A second approach to treatment resistance is to treat cancer patients with two or more agents that target the same pathway. The report cites three studies of improved outcomes for patients with breast cancer when combining two HER2 agents and an aromatase inhibitor with an mTOR inhibitor. Additionally, the report cites early trial results showing that combining drugs that target mTOR and insulin-like growth factor receptor (IGF-R) delays the progression of metastatic sarcoma resistant to standard treatments.
This year's ASCO report has many accompanying resources, including an audio podcast on the report's highlights with Co-executive Editor Nicholas J. Vogelzang, MD, a medical oncologist at U.S. Oncology Research, Comprehensive Cancer Centers of Nevada. The report and additional resources are available at www.cancerprogress.net/cca.
New Anti-Cancer Therapies Cited by ASCO
The report highlights the following seven newly approved cancer drugs:
- Axitinib, for patients with advanced renal cell carcinoma who have not responded to other treatments specific to this cancer.

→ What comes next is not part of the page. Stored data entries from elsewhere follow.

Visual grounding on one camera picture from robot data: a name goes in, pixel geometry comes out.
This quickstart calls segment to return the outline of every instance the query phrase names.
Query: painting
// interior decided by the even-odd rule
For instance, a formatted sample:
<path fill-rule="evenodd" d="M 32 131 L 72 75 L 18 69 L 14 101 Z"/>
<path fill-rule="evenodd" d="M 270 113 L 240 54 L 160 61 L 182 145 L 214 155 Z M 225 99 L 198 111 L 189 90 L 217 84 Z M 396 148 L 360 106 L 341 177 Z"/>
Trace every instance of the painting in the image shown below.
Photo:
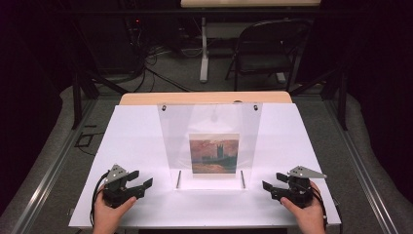
<path fill-rule="evenodd" d="M 192 173 L 234 174 L 239 142 L 239 134 L 190 134 Z"/>

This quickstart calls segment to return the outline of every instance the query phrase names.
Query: person's left hand
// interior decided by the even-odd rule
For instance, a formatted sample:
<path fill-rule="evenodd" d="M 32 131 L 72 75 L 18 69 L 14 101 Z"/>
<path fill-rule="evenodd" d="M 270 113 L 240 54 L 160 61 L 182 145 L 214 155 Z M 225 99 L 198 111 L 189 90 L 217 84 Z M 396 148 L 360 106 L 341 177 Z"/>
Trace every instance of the person's left hand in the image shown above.
<path fill-rule="evenodd" d="M 122 216 L 133 206 L 136 198 L 129 198 L 124 204 L 116 209 L 110 208 L 103 200 L 103 194 L 100 187 L 94 202 L 94 234 L 113 234 L 118 228 Z"/>

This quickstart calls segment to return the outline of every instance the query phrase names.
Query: hand
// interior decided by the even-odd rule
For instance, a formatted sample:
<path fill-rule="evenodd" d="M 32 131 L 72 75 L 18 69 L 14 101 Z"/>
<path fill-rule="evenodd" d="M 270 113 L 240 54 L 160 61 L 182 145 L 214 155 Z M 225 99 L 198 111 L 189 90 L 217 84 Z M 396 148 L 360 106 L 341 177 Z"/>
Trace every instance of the hand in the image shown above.
<path fill-rule="evenodd" d="M 97 193 L 96 201 L 94 202 L 94 234 L 113 234 L 119 226 L 122 216 L 133 206 L 136 198 L 129 198 L 124 204 L 116 209 L 106 206 L 103 200 L 103 194 L 100 187 L 100 192 Z"/>
<path fill-rule="evenodd" d="M 311 186 L 319 192 L 319 188 L 315 183 L 310 181 Z M 295 216 L 298 226 L 303 234 L 324 234 L 324 219 L 322 213 L 322 207 L 316 197 L 313 197 L 311 204 L 301 209 L 295 206 L 287 198 L 281 198 L 282 204 Z"/>

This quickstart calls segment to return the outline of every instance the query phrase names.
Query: gray carpet floor
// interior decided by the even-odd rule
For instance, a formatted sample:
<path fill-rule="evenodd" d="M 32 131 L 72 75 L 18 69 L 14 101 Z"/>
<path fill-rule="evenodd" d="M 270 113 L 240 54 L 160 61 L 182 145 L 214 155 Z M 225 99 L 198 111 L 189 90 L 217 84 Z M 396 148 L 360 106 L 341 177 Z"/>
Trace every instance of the gray carpet floor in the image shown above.
<path fill-rule="evenodd" d="M 159 55 L 156 64 L 148 67 L 193 91 L 232 91 L 233 80 L 224 80 L 229 63 L 227 58 L 212 58 L 208 75 L 210 78 L 205 84 L 201 84 L 198 78 L 201 64 L 199 58 L 186 58 L 166 53 Z M 125 76 L 113 76 L 108 79 L 119 82 L 120 86 L 133 92 L 142 80 L 142 76 L 133 80 L 128 80 Z M 70 220 L 67 213 L 76 206 L 93 163 L 94 154 L 99 148 L 114 106 L 120 100 L 120 96 L 107 87 L 97 86 L 101 96 L 98 100 L 83 100 L 84 106 L 90 106 L 90 111 L 86 113 L 85 120 L 76 131 L 71 130 L 73 124 L 71 88 L 61 93 L 63 108 L 56 126 L 26 181 L 1 216 L 0 233 L 13 232 L 44 175 L 61 153 L 66 154 L 64 161 L 60 162 L 62 168 L 56 175 L 52 190 L 47 194 L 43 206 L 33 216 L 28 232 L 76 233 L 78 231 L 67 226 Z M 260 77 L 258 80 L 245 78 L 240 81 L 240 90 L 261 89 L 268 86 L 281 87 L 282 85 L 278 84 L 274 77 Z M 165 79 L 148 72 L 138 92 L 182 91 Z M 293 102 L 297 104 L 302 115 L 321 169 L 328 175 L 327 184 L 331 194 L 340 204 L 343 233 L 389 233 L 384 230 L 378 218 L 383 214 L 377 214 L 372 208 L 372 201 L 366 195 L 355 165 L 352 163 L 349 145 L 343 140 L 342 131 L 337 127 L 327 101 L 323 101 L 318 96 L 318 92 L 319 89 L 315 87 L 303 96 L 294 97 Z M 411 233 L 413 206 L 398 193 L 392 180 L 375 159 L 360 114 L 360 107 L 351 96 L 348 96 L 347 124 L 349 130 L 346 134 L 351 137 L 396 230 L 398 233 Z M 82 135 L 93 136 L 88 147 L 75 146 L 76 140 Z M 62 149 L 64 145 L 68 145 L 67 149 Z M 327 231 L 339 233 L 339 228 L 328 227 Z M 138 230 L 128 230 L 128 233 L 137 232 Z M 300 232 L 297 228 L 289 228 L 288 233 Z"/>

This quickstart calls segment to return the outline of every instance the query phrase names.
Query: clear acrylic sheet
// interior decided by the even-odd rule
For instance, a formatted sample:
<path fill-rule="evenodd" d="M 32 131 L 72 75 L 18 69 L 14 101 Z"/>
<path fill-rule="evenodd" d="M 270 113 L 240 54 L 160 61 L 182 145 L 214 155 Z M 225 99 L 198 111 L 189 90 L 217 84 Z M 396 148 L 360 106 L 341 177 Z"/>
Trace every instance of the clear acrylic sheet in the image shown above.
<path fill-rule="evenodd" d="M 158 106 L 176 189 L 248 189 L 262 103 Z"/>

- Vismodegib, for patients with locally advanced basal cell cancer who are not candidates for surgery or radiation and for patients whose cancer has metastasized.
- Pertuzumab, for use in combination with trastuzumab and docetaxel as a first-line treatment for patients with HER2-positive metastatic breast cancer.
- Carfilzomib, for patients with multiple myeloma whose disease progressed despite at least two prior therapies, including bortezomib and an immunomodulatory agent.
- Ziv-aflibercept, for use with FOLFIRI chemotherapy (fluorouracil, leucovorin, irinotecan) in patients with metastatic colorectal cancer that is resistant to or has progressed following an oxaliplatin-containing regimen.
- Enzalutamide, for patients with metastatic castration-resistant prostate cancer who have previously received docetaxel.
- Regorafenib, for patients with metastatic colorectal cancer that has progressed despite standard treatments.